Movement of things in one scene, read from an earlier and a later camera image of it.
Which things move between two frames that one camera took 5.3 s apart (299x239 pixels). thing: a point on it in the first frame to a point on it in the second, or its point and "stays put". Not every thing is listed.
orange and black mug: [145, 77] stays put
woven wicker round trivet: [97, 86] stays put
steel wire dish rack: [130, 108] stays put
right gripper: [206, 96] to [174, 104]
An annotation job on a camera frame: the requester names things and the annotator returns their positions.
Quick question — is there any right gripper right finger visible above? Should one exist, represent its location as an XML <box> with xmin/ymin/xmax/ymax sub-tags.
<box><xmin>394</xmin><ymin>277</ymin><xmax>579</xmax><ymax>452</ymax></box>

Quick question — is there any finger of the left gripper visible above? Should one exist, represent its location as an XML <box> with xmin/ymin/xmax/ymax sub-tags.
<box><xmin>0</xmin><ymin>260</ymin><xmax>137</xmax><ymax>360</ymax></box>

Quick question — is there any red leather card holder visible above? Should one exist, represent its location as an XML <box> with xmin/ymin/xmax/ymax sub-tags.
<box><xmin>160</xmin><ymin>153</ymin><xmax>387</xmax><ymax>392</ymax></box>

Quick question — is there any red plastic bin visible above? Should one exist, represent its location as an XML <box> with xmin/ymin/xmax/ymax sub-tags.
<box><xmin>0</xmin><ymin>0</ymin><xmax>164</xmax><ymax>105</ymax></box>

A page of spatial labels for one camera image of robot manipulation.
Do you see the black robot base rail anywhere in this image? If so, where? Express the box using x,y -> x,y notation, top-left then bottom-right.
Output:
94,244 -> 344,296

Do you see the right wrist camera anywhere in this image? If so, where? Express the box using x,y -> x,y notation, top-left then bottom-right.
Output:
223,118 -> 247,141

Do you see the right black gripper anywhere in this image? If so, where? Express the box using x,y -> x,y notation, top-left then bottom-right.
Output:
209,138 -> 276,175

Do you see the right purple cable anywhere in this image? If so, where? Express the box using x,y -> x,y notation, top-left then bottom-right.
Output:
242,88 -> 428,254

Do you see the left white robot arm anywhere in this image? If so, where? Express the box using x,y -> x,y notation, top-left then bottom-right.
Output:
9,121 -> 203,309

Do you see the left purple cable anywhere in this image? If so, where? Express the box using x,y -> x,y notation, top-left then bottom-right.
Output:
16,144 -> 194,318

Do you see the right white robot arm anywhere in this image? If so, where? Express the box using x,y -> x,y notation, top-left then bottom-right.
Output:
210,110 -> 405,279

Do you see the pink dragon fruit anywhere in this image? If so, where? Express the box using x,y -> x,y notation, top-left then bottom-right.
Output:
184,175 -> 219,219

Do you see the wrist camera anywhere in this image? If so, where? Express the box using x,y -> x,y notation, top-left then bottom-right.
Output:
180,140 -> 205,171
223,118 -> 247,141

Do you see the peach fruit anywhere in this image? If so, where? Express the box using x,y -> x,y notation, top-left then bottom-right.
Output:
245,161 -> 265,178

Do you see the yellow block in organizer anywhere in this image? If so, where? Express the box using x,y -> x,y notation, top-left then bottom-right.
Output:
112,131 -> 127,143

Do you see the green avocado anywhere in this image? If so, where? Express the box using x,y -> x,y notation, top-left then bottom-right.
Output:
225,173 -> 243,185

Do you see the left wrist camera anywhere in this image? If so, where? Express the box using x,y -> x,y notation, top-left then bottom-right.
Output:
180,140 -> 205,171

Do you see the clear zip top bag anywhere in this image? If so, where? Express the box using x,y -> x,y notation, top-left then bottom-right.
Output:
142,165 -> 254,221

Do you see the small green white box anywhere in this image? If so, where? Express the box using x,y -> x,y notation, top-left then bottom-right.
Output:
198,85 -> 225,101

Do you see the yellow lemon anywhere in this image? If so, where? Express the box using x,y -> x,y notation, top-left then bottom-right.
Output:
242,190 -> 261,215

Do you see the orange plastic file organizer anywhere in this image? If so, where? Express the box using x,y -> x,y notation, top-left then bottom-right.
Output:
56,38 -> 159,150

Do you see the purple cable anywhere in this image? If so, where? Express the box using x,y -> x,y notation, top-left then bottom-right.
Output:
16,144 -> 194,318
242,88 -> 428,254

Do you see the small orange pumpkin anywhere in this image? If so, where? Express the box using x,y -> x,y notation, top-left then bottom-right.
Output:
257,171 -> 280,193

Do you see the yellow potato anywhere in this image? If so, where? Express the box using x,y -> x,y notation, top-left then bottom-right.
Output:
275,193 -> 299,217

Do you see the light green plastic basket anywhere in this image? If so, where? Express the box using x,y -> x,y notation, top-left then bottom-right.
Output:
○ ○ ○ ○ ○
**YOUR TASK**
Output the material verbatim.

**REPLY TO THE EXERCISE**
Movement of things in one scene, read from an earlier and a later camera image of it.
Which things move between two frames that one camera took 5.3 s apart (299x239 pixels). thing: a point on it in the first frame to a point on it in the second, or its point and "stays put". Not every thing is listed.
orange and black mug: [145, 77] stays put
woven wicker round trivet: [97, 86] stays put
steel wire dish rack: [130, 108] stays put
right gripper: [206, 96] to [174, 104]
An annotation job on a camera frame: the requester names things and the annotator returns their positions.
Quick question — is there any right gripper right finger visible above? Should one exist, represent its location as an XML <box> with xmin/ymin/xmax/ymax sub-tags.
<box><xmin>394</xmin><ymin>277</ymin><xmax>579</xmax><ymax>452</ymax></box>

Quick question — is there any finger of the left gripper visible above? Should one exist, represent its location as an XML <box> with xmin/ymin/xmax/ymax sub-tags.
<box><xmin>0</xmin><ymin>260</ymin><xmax>137</xmax><ymax>360</ymax></box>

Quick question — is there any red leather card holder visible above? Should one exist, represent its location as an XML <box> with xmin/ymin/xmax/ymax sub-tags.
<box><xmin>160</xmin><ymin>153</ymin><xmax>387</xmax><ymax>392</ymax></box>

Quick question — is there any red plastic bin visible above? Should one exist, represent its location as an XML <box> with xmin/ymin/xmax/ymax sub-tags.
<box><xmin>0</xmin><ymin>0</ymin><xmax>164</xmax><ymax>105</ymax></box>

A page of spatial labels for one camera image of robot manipulation.
Do you see the black robot base rail anywhere in this image? If so, where? Express the box using x,y -> x,y notation, top-left then bottom-right.
Output:
94,244 -> 344,296

Do you see the right wrist camera anywhere in this image? If so, where? Express the box using x,y -> x,y notation, top-left then bottom-right.
Output:
223,118 -> 247,141

Do you see the right black gripper anywhere in this image? If so, where? Express the box using x,y -> x,y notation, top-left then bottom-right.
Output:
209,138 -> 276,175

Do you see the right purple cable anywhere in this image? If so, where? Express the box using x,y -> x,y notation, top-left then bottom-right.
Output:
242,88 -> 428,254

Do you see the left white robot arm anywhere in this image? If so, where? Express the box using x,y -> x,y notation, top-left then bottom-right.
Output:
9,121 -> 203,309

Do you see the left purple cable anywhere in this image? If so, where? Express the box using x,y -> x,y notation, top-left then bottom-right.
Output:
16,144 -> 194,318

Do you see the right white robot arm anywhere in this image? If so, where? Express the box using x,y -> x,y notation, top-left then bottom-right.
Output:
210,110 -> 405,279

Do you see the pink dragon fruit anywhere in this image? If so, where? Express the box using x,y -> x,y notation, top-left then bottom-right.
Output:
184,175 -> 219,219

Do you see the wrist camera anywhere in this image? If so, where? Express the box using x,y -> x,y notation, top-left then bottom-right.
Output:
180,140 -> 205,171
223,118 -> 247,141

Do you see the peach fruit anywhere in this image? If so, where? Express the box using x,y -> x,y notation, top-left then bottom-right.
Output:
245,161 -> 265,178

Do you see the yellow block in organizer anywhere in this image? If so, where? Express the box using x,y -> x,y notation, top-left then bottom-right.
Output:
112,131 -> 127,143

Do you see the green avocado anywhere in this image? If so, where? Express the box using x,y -> x,y notation, top-left then bottom-right.
Output:
225,173 -> 243,185

Do you see the left wrist camera anywhere in this image? If so, where? Express the box using x,y -> x,y notation, top-left then bottom-right.
Output:
180,140 -> 205,171

Do you see the clear zip top bag anywhere in this image? If so, where? Express the box using x,y -> x,y notation, top-left then bottom-right.
Output:
142,165 -> 254,221

Do you see the small green white box anywhere in this image? If so, where? Express the box using x,y -> x,y notation, top-left then bottom-right.
Output:
198,85 -> 225,101

Do you see the yellow lemon anywhere in this image? If so, where? Express the box using x,y -> x,y notation, top-left then bottom-right.
Output:
242,190 -> 261,215

Do you see the orange plastic file organizer anywhere in this image? If so, where? Express the box using x,y -> x,y notation, top-left then bottom-right.
Output:
56,38 -> 159,150

Do you see the purple cable anywhere in this image? If so, where? Express the box using x,y -> x,y notation, top-left then bottom-right.
Output:
16,144 -> 194,318
242,88 -> 428,254

Do you see the small orange pumpkin anywhere in this image? If so, where? Express the box using x,y -> x,y notation, top-left then bottom-right.
Output:
257,171 -> 280,193

Do you see the yellow potato anywhere in this image? If so, where? Express the box using x,y -> x,y notation, top-left then bottom-right.
Output:
275,193 -> 299,217

Do you see the light green plastic basket anywhere in this image? If so, where? Express the box using x,y -> x,y notation, top-left then bottom-right.
Output:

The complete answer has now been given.